If the insurance company agrees to a supplement, they will issue you a new scope which includes these increased amounts. These supplement amounts will become due and payable to your contractor once you have received them. Remember that additional supplements approved by your insurance company do not increase your out-of-pocket costs whatsoever, and you should never be billed for supplements that are not approved by your insurance company.
Remember that supplements are additional money that the insurance company has agreed to pay your contractor for work performed. This is not money that you are entitled to keep, as it raises the same insurance fraud issues discussed as covering, waiving or rebating your deductible.
At CSR, we are insurance claims experts. We even have former adjusters on staff. We will work with you through the entire process to make sure you get all the damage covered and you are paid out all amounts you are entitled to. We can handle all the red tape and obtain permits, etc.
Can You “Cover” My Deductible?
In Colorado, it is insurance fraud (both on your part and on the part of your contractor) for a contractor to pay, waive, or rebate any portion of the insurance deductible or for you to keep any amounts that the contractor has billed the insurance company for.
In addition to the prospect of getting into legal trouble (and insurance companies are cracking down on this type of activity) you have to understand that a company that is willing to commit insurance fraud, and induce you to do the same, is very likely to make up the amount they credited you by taking other shortcuts like using inferior products on your roof. Many of these companies are also from out of state and aren’t going to be around to perform any type of warranty work on that inferior job either. We’ve seen this many times and have even been featured on Fox 31 News to warn consumers about this issue.

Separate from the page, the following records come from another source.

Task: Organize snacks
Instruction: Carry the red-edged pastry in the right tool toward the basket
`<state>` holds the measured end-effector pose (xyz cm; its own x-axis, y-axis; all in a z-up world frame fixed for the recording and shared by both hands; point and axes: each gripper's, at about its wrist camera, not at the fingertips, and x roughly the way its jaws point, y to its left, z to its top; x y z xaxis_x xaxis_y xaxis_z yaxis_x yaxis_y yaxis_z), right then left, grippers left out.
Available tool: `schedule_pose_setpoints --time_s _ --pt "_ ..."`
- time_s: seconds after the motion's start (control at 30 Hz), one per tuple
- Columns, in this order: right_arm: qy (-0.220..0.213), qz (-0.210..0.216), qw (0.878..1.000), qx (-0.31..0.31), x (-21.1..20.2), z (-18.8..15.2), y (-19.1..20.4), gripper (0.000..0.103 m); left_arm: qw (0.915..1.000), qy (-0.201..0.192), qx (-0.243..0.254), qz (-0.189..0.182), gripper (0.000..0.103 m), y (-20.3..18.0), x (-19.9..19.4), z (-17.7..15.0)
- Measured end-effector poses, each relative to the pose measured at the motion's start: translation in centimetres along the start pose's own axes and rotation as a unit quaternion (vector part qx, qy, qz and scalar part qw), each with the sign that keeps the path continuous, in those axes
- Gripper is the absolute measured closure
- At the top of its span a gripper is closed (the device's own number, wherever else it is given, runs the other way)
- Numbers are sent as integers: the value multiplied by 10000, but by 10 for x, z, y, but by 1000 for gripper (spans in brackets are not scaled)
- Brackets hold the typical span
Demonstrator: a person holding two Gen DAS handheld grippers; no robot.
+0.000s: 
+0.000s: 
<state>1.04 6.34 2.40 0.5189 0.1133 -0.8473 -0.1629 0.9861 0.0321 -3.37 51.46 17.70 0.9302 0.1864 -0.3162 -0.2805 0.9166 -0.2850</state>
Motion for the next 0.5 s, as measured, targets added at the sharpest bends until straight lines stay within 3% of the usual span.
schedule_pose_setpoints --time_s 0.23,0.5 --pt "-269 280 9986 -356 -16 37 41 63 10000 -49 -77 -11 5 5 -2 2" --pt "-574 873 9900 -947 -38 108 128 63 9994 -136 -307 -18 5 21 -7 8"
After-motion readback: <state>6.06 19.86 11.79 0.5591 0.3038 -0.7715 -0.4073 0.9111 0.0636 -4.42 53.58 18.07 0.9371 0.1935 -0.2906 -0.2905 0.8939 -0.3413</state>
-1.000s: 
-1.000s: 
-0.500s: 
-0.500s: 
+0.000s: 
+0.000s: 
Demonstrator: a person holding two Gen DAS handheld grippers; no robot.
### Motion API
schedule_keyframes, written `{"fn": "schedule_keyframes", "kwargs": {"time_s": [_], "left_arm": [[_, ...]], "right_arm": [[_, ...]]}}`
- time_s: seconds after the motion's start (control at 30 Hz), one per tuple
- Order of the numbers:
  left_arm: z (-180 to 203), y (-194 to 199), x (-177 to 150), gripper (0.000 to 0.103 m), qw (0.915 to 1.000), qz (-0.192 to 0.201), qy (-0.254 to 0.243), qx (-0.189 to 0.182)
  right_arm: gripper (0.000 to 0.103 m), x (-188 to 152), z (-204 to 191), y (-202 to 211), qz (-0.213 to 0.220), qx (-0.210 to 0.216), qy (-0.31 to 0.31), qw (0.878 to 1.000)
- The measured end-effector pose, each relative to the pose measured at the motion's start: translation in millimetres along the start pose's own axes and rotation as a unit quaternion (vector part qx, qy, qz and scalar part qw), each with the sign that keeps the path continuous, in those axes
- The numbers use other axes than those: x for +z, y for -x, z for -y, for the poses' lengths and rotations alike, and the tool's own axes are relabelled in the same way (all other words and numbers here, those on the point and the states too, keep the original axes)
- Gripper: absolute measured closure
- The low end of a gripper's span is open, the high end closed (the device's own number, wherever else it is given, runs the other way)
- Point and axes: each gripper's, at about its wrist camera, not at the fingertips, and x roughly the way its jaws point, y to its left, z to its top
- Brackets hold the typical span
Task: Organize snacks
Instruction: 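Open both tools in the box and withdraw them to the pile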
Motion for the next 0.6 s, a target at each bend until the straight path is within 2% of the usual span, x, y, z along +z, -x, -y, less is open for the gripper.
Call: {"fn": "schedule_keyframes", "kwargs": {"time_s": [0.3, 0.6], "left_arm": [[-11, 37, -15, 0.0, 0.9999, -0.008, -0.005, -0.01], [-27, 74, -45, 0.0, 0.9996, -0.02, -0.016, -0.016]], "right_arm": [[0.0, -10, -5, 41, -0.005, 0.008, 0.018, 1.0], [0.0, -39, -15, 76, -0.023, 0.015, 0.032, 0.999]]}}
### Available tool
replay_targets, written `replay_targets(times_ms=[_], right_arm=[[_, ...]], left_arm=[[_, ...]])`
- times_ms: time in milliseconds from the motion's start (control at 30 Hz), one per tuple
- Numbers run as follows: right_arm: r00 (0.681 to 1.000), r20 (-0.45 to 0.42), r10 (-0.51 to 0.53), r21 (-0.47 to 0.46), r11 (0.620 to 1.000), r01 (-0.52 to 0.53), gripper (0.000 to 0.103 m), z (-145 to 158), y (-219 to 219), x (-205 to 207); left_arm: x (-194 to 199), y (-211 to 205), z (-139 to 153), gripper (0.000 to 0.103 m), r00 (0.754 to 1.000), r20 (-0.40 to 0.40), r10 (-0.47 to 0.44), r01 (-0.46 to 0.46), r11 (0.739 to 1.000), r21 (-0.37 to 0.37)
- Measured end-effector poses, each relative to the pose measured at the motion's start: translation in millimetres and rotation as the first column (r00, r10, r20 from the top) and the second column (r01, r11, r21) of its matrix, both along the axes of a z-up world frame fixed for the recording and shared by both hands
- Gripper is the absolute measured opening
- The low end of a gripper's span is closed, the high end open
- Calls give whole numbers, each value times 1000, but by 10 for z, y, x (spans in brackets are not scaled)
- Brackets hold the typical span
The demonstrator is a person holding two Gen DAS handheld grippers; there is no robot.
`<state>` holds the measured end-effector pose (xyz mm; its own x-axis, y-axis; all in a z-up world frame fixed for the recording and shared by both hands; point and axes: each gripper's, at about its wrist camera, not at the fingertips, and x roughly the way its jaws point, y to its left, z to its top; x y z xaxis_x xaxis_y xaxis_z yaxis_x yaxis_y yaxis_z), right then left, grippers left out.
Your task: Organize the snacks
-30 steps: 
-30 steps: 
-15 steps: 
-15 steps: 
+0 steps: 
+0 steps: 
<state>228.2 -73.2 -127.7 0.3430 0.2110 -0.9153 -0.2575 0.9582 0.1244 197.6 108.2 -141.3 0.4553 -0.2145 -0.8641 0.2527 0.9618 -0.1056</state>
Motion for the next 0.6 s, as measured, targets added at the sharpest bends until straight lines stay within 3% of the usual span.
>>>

Using the Insurance Company’s Roofer
You’re legally entitled to use whatever contractor you want. We’ve been invited to be a part of these “referral networks” by many insurance companies. However, in most cases in order to do so, you must agree to do things the way the insurance company wants you to do them, which is often not what’s in the best interests of the homeowner. The insurance company’s “preferred contractors” will often have incentives to keep costs low, which means they aren’t doing all they can to get you the best roof possible.
Remember that all you are going to pay out of pocket is your deductible regardless of whom you hire. That means for $1,000 (or whatever your deductible amount is) you can get a top-quality first-rate product from a highly reputable contractor or you can go with the lowest bidder and take your chances.
So by all means, feel free to interview several companies so you can find someone that you’re confident will do a great job, use quality materials, and will be around for the warranty period. But when you get multiple estimates or use price as the determining factor, all you are doing is saving your insurance company money and possibly cheating yourself out of the quality job you deserve.
The biggest thing you must remember here is that even if you find someone to do the work for cheaper, you aren’t going to be able to keep that extra money. The insurance company is only going to pay the lesser of the amount of their estimate or the cost you incur. There are legal ways that we can help you limit your out of pocket costs and we would be happy to work with you on that.